[
https://issues.apache.org/jira/browse/HBASE-7590?page=com.atlassian.jira.plugin.system.issuetabpanels:comment-tabpanel&focusedCommentId=13566737#comment-13566737
]
nkeywal commented on HBASE-7590:
--------------------------------
After more thinking about it:
So if I recapitulate the proposal:
- the master sends the dead servers list, with no more than 1 message per 10
seconds
- clients (including regionservers) uses this information to stop using a
server identified as dead
- so when they have a huge timeout, because they are doing a slow operation
server side, they check that the server is still there.
Advantages
- makes slow operation easier to manage
- less false positive client side (the master is the reference)
- clients reacts immediately when the server is actually dead.
- it's optional.
For the implementation, there are 3 options
Option Multicast:
No subscribe: the client listen on the right ip.
Easy backup for the master: the active master uses the right ip.
Option Do it yourself in UDP but without multicast
It seems that this would require:
- client starts to listen on a port, them contact the master.
- so client register themselves on the master: it means they connect to the
master when they start
- master needs to watch if the client is still there (or client need to
resubscribe every 10 minutes or so)
- if the master fails, the client needs to resubscribe (or the state must be
put in ZK).
Option ZK:
Multiple implementation choices. One of them is to put the protobuf message in
a znode that can be watched by the clients if they wish.
If so:
- no direct dependency from client to master.

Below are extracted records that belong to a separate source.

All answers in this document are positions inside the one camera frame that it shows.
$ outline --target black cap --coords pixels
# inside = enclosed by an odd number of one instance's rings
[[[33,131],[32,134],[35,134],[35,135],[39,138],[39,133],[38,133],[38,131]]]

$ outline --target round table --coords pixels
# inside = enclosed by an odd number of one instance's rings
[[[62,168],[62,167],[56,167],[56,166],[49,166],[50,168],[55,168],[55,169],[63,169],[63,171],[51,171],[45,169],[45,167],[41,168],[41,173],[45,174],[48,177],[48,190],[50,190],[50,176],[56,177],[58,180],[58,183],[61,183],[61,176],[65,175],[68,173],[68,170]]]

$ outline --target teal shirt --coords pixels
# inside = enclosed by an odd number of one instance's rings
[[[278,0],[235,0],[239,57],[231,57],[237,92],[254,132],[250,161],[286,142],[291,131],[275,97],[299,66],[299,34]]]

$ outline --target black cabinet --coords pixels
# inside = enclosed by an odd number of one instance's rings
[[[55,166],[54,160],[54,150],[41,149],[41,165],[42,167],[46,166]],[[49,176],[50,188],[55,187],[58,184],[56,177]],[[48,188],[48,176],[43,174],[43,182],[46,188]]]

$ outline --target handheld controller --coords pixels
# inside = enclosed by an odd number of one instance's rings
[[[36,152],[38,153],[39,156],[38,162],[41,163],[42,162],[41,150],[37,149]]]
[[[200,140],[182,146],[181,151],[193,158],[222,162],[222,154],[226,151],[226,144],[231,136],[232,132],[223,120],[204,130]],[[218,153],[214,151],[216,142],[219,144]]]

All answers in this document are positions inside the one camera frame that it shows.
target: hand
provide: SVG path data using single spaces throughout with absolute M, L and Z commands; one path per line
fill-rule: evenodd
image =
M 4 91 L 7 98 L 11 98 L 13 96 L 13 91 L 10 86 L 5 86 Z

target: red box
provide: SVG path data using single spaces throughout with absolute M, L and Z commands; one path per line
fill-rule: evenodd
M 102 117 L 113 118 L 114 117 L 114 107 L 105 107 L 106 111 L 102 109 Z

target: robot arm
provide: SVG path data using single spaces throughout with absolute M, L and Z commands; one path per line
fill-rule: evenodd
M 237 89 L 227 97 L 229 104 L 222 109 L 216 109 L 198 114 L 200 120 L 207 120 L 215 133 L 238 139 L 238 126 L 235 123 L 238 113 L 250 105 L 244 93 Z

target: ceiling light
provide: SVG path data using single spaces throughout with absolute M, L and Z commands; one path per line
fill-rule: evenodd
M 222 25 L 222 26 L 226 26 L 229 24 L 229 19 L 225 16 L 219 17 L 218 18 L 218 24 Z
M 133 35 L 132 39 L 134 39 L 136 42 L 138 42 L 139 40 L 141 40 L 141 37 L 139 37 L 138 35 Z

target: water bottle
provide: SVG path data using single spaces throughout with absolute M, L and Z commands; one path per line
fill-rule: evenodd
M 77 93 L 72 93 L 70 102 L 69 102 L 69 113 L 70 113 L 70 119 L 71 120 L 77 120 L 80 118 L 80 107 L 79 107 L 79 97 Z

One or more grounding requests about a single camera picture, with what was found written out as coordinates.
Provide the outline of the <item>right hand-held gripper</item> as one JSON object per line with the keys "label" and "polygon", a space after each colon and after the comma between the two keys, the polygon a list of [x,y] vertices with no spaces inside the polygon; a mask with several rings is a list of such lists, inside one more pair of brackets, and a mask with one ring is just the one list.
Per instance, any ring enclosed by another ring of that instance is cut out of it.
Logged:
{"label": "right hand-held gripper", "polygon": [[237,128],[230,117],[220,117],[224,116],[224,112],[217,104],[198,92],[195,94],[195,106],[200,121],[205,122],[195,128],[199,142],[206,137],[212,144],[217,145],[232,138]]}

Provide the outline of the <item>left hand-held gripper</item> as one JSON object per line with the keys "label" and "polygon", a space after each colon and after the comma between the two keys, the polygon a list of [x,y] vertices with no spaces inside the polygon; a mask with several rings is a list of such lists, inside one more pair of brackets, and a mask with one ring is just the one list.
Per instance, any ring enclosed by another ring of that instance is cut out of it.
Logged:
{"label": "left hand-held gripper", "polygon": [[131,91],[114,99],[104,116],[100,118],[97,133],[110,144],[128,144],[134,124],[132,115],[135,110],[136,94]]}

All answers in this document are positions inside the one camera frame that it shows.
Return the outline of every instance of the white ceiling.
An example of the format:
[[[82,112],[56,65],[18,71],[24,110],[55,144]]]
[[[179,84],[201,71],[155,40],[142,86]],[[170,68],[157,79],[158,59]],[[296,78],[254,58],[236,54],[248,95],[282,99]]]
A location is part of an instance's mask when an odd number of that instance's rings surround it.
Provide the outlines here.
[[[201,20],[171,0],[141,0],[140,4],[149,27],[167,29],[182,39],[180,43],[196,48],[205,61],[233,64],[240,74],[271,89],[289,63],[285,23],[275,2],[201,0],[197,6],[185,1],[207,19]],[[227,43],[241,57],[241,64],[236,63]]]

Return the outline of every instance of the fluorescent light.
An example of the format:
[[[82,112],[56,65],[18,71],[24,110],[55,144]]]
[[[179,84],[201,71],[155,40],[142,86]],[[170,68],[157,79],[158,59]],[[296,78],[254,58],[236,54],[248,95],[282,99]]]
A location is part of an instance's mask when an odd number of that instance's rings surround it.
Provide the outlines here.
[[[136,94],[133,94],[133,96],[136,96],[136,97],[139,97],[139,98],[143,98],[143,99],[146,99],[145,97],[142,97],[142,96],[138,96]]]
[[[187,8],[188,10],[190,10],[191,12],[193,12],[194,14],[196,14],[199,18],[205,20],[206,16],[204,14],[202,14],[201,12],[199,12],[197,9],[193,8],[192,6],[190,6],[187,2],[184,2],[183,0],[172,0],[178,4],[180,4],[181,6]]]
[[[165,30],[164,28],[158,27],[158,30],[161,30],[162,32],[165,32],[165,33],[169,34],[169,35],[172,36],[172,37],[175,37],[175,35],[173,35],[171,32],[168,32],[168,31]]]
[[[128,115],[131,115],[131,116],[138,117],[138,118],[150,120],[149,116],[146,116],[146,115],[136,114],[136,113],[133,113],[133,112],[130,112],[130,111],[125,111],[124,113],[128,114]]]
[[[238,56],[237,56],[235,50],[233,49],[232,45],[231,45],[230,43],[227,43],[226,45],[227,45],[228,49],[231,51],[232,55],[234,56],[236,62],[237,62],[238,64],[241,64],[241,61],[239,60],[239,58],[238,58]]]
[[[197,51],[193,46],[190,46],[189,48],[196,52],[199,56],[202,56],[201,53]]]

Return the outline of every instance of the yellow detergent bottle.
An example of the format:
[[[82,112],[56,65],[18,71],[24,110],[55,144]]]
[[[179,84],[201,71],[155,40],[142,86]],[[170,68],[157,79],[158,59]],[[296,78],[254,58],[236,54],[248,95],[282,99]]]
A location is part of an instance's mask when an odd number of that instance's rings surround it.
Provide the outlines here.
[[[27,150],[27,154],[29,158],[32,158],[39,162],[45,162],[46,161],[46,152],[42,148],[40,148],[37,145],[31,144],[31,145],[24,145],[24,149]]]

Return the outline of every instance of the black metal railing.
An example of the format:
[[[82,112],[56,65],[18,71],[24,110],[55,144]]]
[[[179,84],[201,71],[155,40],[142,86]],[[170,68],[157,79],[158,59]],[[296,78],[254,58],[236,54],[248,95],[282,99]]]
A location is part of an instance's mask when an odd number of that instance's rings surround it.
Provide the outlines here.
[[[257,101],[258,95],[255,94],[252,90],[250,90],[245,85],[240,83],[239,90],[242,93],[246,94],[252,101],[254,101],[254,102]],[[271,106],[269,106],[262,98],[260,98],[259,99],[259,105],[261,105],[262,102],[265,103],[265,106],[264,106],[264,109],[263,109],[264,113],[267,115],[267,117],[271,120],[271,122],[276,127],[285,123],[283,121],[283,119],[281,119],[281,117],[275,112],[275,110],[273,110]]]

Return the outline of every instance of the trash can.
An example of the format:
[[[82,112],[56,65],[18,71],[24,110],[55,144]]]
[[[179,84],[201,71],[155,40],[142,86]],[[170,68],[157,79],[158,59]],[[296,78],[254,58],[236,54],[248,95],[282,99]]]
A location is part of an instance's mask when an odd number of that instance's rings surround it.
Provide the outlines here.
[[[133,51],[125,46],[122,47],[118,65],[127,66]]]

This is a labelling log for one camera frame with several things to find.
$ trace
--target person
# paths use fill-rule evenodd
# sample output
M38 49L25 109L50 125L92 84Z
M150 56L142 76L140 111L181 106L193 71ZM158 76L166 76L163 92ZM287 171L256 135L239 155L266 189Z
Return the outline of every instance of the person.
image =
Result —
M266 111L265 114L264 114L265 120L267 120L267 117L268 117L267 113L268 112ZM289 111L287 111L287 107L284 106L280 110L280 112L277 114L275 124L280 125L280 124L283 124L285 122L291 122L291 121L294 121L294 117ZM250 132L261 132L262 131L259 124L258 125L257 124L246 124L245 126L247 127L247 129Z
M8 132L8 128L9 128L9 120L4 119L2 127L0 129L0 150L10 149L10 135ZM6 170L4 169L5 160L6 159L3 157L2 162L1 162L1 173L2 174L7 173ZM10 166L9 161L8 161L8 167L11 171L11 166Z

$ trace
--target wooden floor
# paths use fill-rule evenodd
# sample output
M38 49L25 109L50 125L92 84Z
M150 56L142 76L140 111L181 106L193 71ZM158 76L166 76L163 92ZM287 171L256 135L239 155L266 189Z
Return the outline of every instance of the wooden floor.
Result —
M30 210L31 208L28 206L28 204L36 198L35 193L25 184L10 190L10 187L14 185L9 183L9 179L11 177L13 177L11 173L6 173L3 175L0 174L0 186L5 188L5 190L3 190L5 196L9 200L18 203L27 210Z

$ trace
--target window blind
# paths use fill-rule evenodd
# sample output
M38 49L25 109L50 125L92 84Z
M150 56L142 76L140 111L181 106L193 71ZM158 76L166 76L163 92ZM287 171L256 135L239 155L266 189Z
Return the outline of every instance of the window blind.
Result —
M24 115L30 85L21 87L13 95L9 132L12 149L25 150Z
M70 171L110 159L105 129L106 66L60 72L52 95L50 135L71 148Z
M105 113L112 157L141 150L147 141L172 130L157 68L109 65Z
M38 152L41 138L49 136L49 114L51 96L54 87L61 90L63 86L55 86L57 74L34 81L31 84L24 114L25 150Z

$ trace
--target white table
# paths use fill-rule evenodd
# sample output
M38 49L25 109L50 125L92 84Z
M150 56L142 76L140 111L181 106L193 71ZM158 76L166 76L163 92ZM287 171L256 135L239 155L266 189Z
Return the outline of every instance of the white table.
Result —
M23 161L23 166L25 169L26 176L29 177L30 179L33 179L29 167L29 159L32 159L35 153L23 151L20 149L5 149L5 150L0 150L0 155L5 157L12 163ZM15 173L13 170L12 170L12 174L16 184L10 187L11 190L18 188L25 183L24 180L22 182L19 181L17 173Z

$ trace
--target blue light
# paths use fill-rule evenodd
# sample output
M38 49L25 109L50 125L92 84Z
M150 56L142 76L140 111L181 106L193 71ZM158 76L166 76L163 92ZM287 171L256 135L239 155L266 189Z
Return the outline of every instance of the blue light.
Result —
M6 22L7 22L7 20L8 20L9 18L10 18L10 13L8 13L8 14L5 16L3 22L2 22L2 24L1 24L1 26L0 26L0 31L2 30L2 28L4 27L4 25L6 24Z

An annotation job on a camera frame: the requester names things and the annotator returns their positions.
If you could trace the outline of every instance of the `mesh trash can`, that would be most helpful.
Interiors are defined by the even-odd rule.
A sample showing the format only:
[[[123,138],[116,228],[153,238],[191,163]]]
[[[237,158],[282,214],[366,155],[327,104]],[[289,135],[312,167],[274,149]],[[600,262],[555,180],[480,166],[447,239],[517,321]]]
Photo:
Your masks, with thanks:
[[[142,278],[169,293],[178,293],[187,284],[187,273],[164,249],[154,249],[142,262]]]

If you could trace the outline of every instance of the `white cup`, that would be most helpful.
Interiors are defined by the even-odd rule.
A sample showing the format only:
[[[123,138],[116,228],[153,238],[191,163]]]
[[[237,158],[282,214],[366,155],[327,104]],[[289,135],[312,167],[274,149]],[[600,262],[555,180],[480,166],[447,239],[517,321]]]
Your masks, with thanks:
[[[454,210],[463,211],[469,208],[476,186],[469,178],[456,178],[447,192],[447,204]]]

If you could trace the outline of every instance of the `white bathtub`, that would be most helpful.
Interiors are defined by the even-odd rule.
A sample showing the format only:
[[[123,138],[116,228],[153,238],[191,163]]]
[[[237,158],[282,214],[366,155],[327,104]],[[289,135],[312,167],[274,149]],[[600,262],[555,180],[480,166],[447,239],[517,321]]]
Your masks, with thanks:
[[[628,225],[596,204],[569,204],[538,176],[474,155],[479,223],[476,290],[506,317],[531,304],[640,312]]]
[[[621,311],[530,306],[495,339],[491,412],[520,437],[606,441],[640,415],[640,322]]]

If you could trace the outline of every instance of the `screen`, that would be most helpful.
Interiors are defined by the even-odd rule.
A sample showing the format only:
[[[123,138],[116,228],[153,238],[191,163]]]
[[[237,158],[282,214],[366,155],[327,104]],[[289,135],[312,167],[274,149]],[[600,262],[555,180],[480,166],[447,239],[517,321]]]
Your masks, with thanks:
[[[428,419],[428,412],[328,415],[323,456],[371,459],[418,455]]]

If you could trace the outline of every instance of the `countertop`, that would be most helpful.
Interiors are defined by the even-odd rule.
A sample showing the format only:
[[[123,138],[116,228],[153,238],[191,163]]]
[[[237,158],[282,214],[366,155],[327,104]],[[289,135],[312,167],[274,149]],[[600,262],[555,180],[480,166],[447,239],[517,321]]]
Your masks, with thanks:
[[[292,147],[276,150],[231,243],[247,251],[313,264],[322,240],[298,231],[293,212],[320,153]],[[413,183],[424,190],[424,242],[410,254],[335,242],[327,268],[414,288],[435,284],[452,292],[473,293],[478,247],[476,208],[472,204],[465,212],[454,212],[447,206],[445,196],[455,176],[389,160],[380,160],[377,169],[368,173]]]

- will benefit from local session when available
- every client has a permanent tcp connection to ZK.
- ZK receives/resent one message every 10s or so
- as usual, on each event, the client needs to watch again.
I don't think that the second option (do it yourself) is very good.
It's not uncommon to have two options for such features, for the people who
don't want multicast. My personal choice would be Multicast, then ZK.
Writing a znode every 10 seconds is not perfect (I guess ZK devs would say ZK
is not built for this), but should be manageable, even if the message size is
around 1Kb. ZK would do for small clusters without new config required,
multicast for large.
I could start with ZK, but I don't really like the idea of writing something
that would not scale. So in terms of timeframe my preference would be to go for
the multicast first...
Thoughts?
> Add a costless notifications mechanism from master to regionservers & clients
> -----------------------------------------------------------------------------
>
> Key: HBASE-7590
> URL: https://issues.apache.org/jira/browse/HBASE-7590
> Project: HBase
> Issue Type: Bug
> Components: Client, master, regionserver
> Affects Versions: 0.96.0
> Reporter: nkeywal
>
> t would be very useful to add a mechanism to distribute some information to
> the clients and regionservers. Especially It would be useful to know globally
> (regionservers + clients apps) that some regionservers are dead. This would
> allow:
> - to lower the load on the system, without clients using staled information
> and going on dead machines
> - to make the recovery faster from a client point of view. It's common to use
> large timeouts on the client side, so the client may need a lot of time
> before declaring a region server dead and trying another one. If the client
> receives the information separatly about a region server states, it can take
> the right decision, and continue/stop to wait accordingly.
> We can also send more information, for example instructions like 'slow down'
> to instruct the client to increase the retries delay and so on.
> Technically, the master could send this information. To lower the load on
> the system, we should:
> - have a multicast communication (i.e. the master does not have to connect to
> all servers by tcp), with once packet every 10 seconds or so.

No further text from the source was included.